Pressure-induced semiconductor to metal transition and its impact on the electronic, optical, and thermodynamic properties of the new Kitaev spin liquid candidate CoI2

Abstract

We investigate the recently identified Kitaev candidate, the unconventional two-dimensional (2D) crystalline material van der Waals CoI2. Our approach involves employing ab-initio calculations to study the effects of applied pressure on its physical properties. CoI2 was found to be a semiconductor with a band gap energy of 2.1 eV. By applying pressure up to 13 GPa, a transition from a semiconductor to a metallic state takes place.
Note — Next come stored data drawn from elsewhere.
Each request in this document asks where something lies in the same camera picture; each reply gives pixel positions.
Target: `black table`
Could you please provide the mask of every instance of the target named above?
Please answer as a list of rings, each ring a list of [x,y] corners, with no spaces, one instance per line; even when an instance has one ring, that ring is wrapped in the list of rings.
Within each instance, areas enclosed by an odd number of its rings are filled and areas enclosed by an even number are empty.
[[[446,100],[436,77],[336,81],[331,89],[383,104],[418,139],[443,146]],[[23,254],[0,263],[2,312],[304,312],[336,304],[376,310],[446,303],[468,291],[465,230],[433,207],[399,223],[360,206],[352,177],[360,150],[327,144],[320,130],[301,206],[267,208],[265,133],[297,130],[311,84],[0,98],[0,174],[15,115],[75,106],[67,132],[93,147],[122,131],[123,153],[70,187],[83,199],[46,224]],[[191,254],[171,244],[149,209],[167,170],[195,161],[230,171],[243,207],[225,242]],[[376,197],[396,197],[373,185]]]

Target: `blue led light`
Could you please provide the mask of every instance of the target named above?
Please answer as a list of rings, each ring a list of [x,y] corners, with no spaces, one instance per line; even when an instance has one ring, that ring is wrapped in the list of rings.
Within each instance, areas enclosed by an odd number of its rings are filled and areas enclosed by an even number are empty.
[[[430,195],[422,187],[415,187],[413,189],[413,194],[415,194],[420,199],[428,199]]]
This transition was explained by the displacement of the initially filled 5p-iodide band, overlapping with partially filled Co-3d states, leading to the formation of a hybridized conduction band and the emergence of a metallic ground state. Furthermore, by subjecting the CoI2 to pressure, a significant increase of the optical conductivity from 9900 to 11600 (Ω cm)−1, and the refractive index increases from 2.75 to 3.5. Our thermodynamic calculations reveal a captivating tale of CoI2; detecting a peak at 55 K in the temperature-normalized heat capacity which suggests the presence of entropy variation in the material, indicating a shift in the spin configuration within CoI2. In addition, a low thermal conductivity (ranging from 5 to 0.1 W m−1 K−1) underscores the strong interactions among quantum spins.